Loading from zeropage RAM is faster, not RAM in general. But only for non-indexed loads.

Thank you. I missed that in my reading.

So, I could speed up the render if I created direct zp references instead of looping, exit the render early by branching to a point beyond the render, and control the y position of the render by adjusting the kernels above and below it. It'll just chew up a bit more ROM.

Link to comment
Share on other sites

Indeed, loading with indexes is going to cost at least 4 cycles. The only saving with zeropage RAM is a direct, non indexed load (3 cycles). Pulling from stack does save on updating the index as you say, for linear loads. If you aren't using the stack during a kernel, potentially the TXS and TXS instructions can cost 2 cycles, but it's only useful for 1 shot. 

 

The most awesome load is load immediate from rom (LDA#, LDX# or LDY#), which is only 2 cycles. It is quite powerful if using self modifying code that runs in RAM, or a fast fetch engine. It is not very useful in a ROM kernel. If you make a kernel that runs in RAM, you can update the RAM positions that contain the # argument to LDA instruction and this now changes when the screen is drawn. The downside is that the # arguments have to be updated during the overscan/vblank periods. In my experience, it works effectively for games that only update the screen every 6 or more frames.  

  • Thanks 1
Link to comment
Share on other sites

22 minutes ago, MarcoJ said:

Indeed, loading with indexes is going to cost at least 4 cycles. The only saving with zeropage RAM is a direct, non indexed load (3 cycles). Pulling from stack does save on updating the index as you say, for linear loads. If you aren't using the stack during a kernel, potentially the TXS and TXS instructions can cost 2 cycles, but it's only useful for 1 shot. 

 

The most awesome load is load immediate from rom (LDA#, LDX# or LDY#), which is only 2 cycles. It is quite powerful if using self modifying code that runs in RAM, or a fast fetch engine. It is not very useful in a ROM kernel. If you make a kernel that runs in RAM, you can update the RAM positions that contain the # argument to LDA instruction and this now changes when the screen is drawn. The downside is that the # arguments have to be updated during the overscan/vblank periods. In my experience, it works effectively for games that only update the screen every 6 or more frames.  

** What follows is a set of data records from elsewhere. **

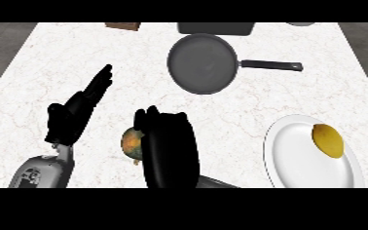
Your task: Pick the squash from the plate and place it in the pan
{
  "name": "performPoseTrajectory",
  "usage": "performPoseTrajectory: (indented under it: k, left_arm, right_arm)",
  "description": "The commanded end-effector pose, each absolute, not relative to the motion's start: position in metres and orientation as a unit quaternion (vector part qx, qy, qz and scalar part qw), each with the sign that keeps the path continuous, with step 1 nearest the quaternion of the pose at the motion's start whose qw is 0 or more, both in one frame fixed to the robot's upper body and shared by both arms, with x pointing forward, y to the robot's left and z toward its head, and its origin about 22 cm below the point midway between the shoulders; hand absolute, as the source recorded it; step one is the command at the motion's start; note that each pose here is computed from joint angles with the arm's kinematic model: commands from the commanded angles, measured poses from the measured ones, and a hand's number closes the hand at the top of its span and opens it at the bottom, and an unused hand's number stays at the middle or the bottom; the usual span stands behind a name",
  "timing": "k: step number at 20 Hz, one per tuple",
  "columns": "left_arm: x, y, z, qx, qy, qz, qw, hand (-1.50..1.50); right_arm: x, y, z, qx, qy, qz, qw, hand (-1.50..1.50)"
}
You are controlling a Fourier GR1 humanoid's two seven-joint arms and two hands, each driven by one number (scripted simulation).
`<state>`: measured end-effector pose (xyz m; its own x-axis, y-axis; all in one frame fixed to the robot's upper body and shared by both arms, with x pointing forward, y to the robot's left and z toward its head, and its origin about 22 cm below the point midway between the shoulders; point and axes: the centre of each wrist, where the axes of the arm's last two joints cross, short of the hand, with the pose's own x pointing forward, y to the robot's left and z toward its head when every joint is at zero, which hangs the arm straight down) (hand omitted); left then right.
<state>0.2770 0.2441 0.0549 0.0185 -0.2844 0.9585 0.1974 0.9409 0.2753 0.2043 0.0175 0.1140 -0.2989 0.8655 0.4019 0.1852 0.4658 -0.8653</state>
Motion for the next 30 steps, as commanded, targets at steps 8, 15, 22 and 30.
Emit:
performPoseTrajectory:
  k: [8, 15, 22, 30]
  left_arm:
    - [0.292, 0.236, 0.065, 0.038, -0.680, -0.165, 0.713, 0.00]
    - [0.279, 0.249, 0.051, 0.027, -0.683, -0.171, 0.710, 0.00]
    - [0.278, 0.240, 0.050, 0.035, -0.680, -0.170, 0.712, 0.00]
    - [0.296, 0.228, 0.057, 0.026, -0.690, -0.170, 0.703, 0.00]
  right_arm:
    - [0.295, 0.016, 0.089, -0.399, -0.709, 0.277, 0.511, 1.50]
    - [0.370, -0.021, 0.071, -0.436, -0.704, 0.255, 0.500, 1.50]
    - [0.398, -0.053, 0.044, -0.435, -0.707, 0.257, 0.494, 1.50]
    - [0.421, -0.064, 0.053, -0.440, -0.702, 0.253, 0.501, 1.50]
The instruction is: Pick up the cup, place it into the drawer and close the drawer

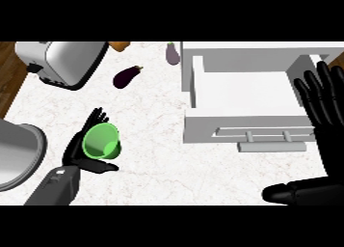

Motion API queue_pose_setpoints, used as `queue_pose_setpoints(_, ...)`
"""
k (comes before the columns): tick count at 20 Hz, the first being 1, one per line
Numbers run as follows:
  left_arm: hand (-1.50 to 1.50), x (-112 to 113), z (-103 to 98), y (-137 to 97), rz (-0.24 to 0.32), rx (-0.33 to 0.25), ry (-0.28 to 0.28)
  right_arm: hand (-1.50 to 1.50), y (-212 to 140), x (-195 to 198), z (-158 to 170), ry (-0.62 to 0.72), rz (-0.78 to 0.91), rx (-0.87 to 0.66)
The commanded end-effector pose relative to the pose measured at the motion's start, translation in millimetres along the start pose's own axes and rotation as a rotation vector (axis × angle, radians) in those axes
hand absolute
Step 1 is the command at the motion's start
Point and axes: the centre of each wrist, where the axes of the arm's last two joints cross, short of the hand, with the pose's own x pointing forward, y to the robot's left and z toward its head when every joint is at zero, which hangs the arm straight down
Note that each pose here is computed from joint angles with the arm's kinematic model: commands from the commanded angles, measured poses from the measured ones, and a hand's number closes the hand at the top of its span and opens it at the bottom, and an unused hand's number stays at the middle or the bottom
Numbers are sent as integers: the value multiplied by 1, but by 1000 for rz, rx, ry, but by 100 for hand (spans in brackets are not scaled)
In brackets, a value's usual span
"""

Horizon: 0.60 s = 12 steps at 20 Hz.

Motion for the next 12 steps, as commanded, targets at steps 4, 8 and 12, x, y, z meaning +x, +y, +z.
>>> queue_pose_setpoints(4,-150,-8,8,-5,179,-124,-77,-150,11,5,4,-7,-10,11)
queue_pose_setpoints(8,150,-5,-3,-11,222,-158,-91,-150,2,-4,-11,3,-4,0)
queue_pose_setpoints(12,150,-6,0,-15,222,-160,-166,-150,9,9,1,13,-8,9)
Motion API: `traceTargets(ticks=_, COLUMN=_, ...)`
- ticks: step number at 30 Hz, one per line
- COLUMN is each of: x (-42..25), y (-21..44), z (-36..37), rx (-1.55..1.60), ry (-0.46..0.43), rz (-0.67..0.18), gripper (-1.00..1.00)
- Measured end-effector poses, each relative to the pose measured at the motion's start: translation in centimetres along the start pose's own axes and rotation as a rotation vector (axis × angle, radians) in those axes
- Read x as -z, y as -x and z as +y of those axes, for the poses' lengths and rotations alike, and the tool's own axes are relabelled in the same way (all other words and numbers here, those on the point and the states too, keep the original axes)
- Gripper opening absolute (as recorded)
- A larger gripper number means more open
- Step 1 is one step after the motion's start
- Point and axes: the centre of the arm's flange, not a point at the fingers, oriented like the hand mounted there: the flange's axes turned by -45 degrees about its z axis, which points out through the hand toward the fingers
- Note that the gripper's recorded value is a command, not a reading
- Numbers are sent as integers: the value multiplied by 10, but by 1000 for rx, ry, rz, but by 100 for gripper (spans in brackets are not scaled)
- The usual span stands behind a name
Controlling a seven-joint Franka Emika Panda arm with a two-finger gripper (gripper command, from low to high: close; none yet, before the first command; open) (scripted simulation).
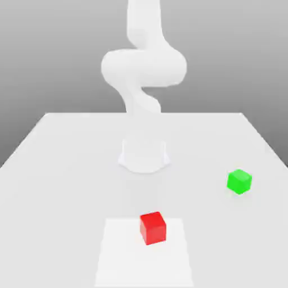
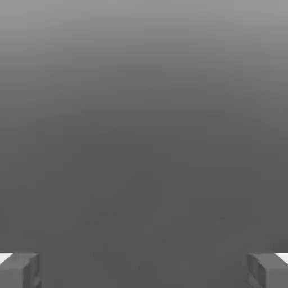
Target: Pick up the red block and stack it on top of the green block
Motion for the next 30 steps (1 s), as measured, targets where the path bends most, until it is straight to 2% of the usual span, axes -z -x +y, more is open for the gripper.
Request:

For now, I ended up making direct references in zp and I load from those. 3 zp direct loads and 4 tia stores for 21 clocks, plus the wsync strobe. I ditched the stack for the time being. I'm going to try to take advantage of the vertical shift and make a one-line kernel that's split between two lines; wherein the pf data loads right after wsync, followed by flipping the vertical shift to access the sprite data loaded in the visible section of the previous line, then loading the next lines sprite data before the wsync. It will take an alternating action, so it's really two one-line kernels working in tandem.

 

Can you please point me to an example of a kernel that runs in RAM? I would greatly appreciate it.

 

I've been teaching kids how to program C spot run games like pong, combat, and two-line kernels for years now. It makes for a great introduction to assembly before moving on to microcontroller assembly. This is my first foray into really trying to maximize the capabilities of the VCS, though. I appreciate all the helpful tips so far.

Link to comment
Share on other sites

17 minutes ago, bent_pin said:

Can you please point me to an example of a kernel that runs in RAM? I would greatly appreciate it.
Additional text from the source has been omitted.